About this exercise
Whenever a line below includes "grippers", add it to the tally, then give the total and nothing more.

(Items listed in a dataset)
^^^^^^^^

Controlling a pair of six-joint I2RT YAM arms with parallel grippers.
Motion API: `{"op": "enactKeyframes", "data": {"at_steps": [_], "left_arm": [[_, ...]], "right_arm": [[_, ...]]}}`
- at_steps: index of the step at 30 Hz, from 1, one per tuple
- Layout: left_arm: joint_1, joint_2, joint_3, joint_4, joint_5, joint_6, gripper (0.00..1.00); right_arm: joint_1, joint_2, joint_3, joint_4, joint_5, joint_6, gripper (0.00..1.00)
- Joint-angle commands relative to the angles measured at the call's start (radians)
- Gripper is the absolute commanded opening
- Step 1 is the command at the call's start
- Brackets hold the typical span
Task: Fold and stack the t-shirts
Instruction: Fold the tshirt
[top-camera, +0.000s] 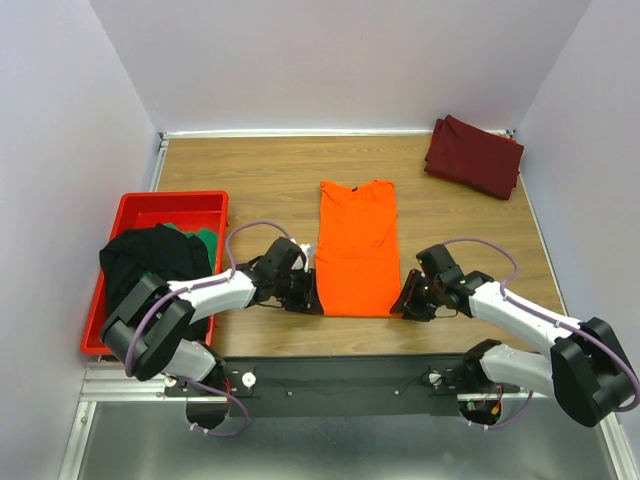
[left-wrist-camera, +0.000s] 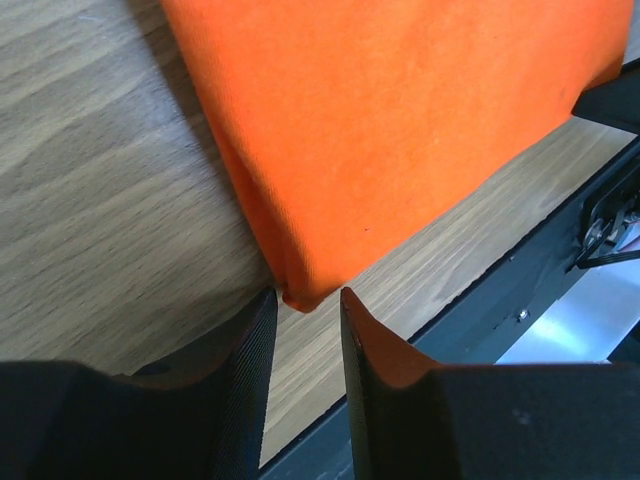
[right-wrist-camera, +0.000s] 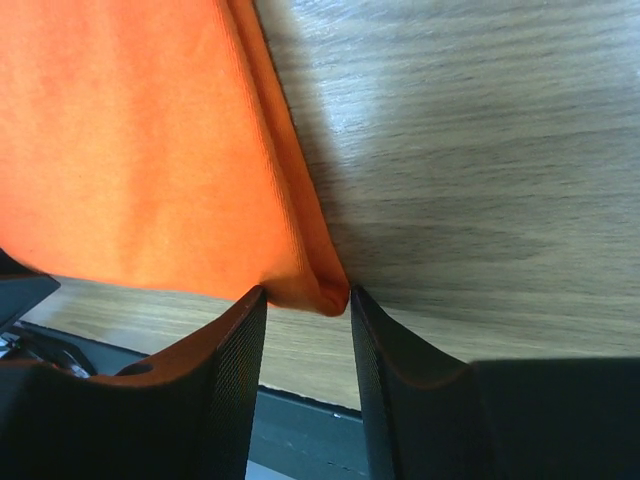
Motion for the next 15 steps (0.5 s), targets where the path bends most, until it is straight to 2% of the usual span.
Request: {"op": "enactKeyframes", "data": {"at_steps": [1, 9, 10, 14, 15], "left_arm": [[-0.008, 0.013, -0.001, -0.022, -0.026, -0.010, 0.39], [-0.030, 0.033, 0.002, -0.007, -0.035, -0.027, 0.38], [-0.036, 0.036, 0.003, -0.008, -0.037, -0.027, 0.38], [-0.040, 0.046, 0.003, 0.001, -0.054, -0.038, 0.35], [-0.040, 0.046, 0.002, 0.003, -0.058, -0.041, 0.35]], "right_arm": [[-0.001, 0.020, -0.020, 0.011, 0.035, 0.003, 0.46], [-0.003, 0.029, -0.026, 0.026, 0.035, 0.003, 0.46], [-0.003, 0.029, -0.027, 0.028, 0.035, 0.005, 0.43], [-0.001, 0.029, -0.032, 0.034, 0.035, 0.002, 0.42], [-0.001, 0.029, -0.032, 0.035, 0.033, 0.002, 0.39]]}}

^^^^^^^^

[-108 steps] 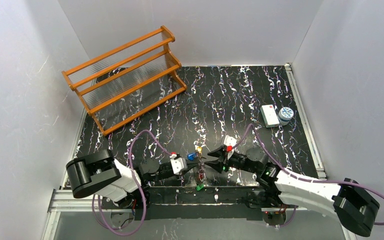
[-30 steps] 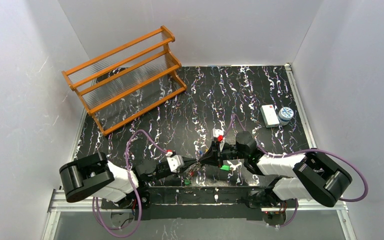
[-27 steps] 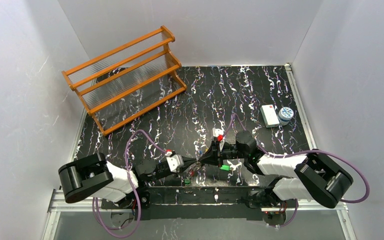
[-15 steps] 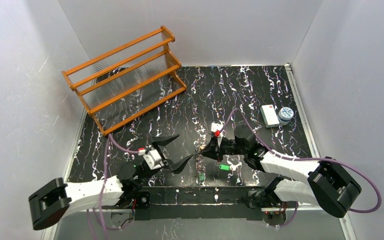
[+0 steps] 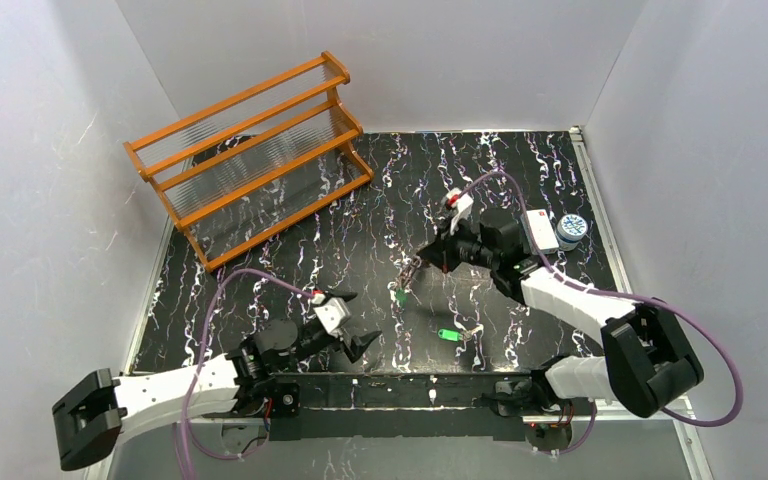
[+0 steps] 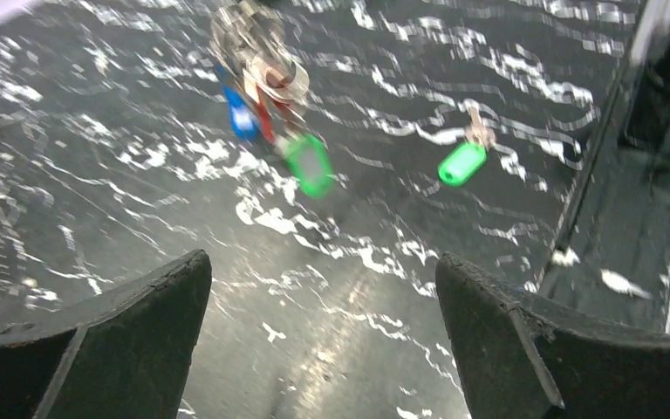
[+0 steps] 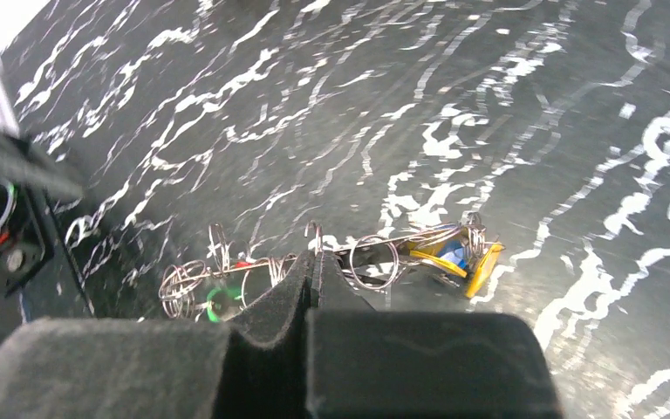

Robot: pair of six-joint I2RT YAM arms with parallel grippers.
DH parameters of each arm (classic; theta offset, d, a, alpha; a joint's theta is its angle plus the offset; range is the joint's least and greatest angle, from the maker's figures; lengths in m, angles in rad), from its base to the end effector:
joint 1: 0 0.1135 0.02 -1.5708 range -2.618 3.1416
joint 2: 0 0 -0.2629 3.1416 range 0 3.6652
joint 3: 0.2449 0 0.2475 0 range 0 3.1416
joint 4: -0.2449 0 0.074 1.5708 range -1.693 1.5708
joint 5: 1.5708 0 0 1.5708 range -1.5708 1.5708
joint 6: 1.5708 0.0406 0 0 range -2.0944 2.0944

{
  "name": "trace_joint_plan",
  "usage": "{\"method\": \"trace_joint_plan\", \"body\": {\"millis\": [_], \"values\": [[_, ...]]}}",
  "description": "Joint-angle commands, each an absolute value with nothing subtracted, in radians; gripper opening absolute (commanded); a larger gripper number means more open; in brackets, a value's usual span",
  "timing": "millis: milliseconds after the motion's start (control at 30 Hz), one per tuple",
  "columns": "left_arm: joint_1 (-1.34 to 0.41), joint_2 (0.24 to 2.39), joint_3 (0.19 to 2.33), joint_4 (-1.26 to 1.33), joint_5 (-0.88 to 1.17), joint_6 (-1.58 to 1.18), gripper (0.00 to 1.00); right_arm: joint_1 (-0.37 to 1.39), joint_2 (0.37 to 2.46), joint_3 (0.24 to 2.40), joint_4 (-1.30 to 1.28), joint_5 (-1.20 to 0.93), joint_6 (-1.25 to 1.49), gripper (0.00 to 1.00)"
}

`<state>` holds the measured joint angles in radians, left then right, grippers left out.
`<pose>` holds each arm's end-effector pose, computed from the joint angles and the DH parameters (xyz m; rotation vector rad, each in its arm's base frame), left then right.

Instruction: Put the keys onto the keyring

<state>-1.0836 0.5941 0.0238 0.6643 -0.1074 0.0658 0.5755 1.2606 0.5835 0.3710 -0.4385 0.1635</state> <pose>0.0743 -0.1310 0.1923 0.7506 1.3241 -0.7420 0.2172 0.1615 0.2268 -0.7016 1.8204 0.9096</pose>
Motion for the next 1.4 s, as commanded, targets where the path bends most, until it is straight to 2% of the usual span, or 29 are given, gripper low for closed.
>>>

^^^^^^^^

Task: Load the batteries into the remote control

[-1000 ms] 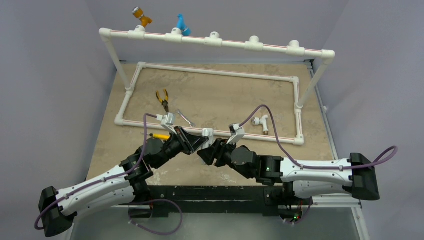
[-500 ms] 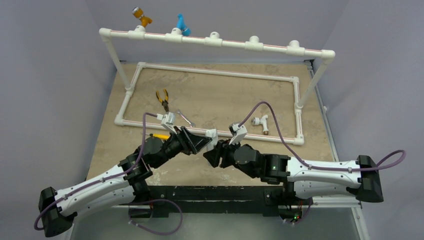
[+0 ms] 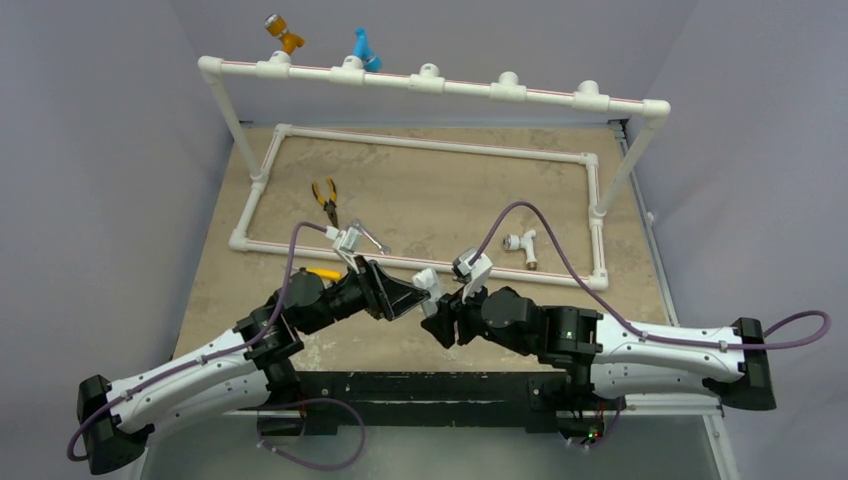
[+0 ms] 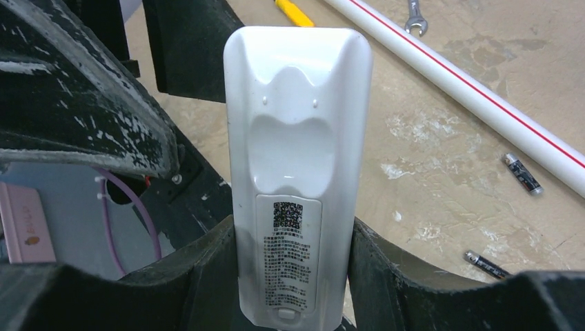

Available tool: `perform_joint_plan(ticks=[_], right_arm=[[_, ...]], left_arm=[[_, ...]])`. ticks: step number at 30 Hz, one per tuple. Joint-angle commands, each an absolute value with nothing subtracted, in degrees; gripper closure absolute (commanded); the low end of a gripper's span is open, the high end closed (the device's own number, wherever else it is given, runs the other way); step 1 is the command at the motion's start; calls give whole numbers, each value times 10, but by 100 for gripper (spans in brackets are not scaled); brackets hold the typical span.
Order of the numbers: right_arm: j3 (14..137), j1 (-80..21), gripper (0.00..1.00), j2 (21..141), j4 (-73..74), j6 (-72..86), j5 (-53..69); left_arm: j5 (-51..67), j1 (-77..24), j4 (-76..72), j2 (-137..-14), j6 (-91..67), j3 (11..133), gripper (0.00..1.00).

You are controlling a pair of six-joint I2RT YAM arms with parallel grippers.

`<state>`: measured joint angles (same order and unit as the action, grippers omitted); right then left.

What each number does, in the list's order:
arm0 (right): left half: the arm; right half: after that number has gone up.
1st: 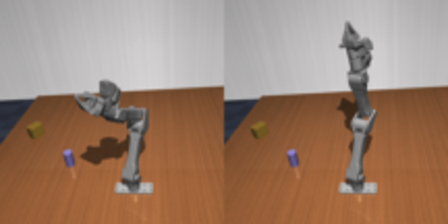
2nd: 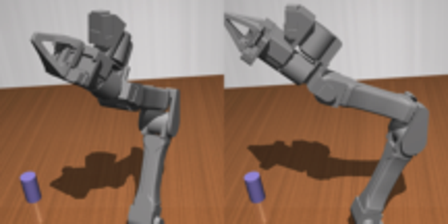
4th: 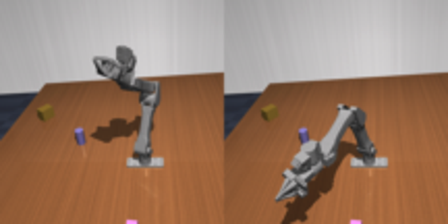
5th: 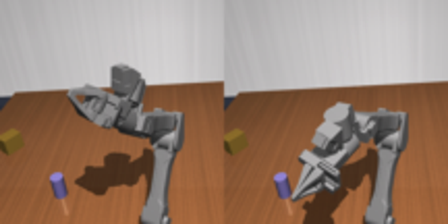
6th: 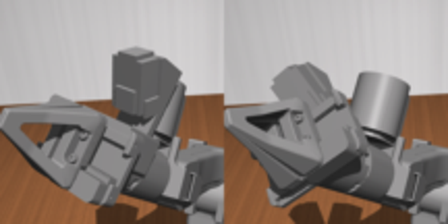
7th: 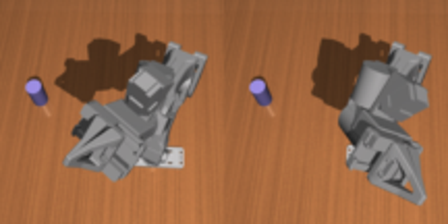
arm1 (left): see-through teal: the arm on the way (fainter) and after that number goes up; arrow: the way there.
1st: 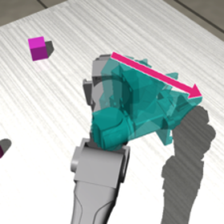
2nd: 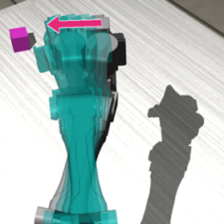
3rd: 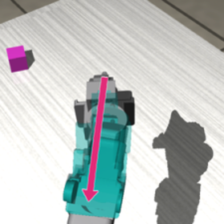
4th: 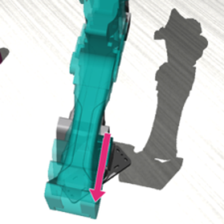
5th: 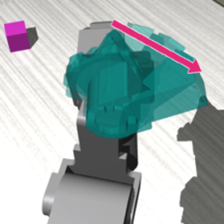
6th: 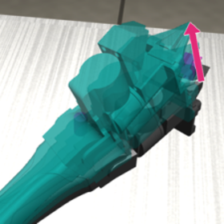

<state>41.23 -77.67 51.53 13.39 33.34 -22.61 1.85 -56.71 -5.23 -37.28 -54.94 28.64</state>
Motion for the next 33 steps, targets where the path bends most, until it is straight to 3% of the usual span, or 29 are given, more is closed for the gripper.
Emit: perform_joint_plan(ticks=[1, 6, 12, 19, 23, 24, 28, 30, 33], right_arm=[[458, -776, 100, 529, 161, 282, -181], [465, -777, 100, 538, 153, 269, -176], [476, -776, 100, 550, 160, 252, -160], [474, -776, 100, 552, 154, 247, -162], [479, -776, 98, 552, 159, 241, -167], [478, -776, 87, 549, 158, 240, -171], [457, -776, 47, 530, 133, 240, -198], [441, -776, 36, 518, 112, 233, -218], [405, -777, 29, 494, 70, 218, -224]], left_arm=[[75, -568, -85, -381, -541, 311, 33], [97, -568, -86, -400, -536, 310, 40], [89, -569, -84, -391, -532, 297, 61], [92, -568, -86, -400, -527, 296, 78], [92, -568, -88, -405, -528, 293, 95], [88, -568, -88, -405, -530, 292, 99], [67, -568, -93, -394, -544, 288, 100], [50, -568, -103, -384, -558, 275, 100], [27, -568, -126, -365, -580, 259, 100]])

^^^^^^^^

Reply
5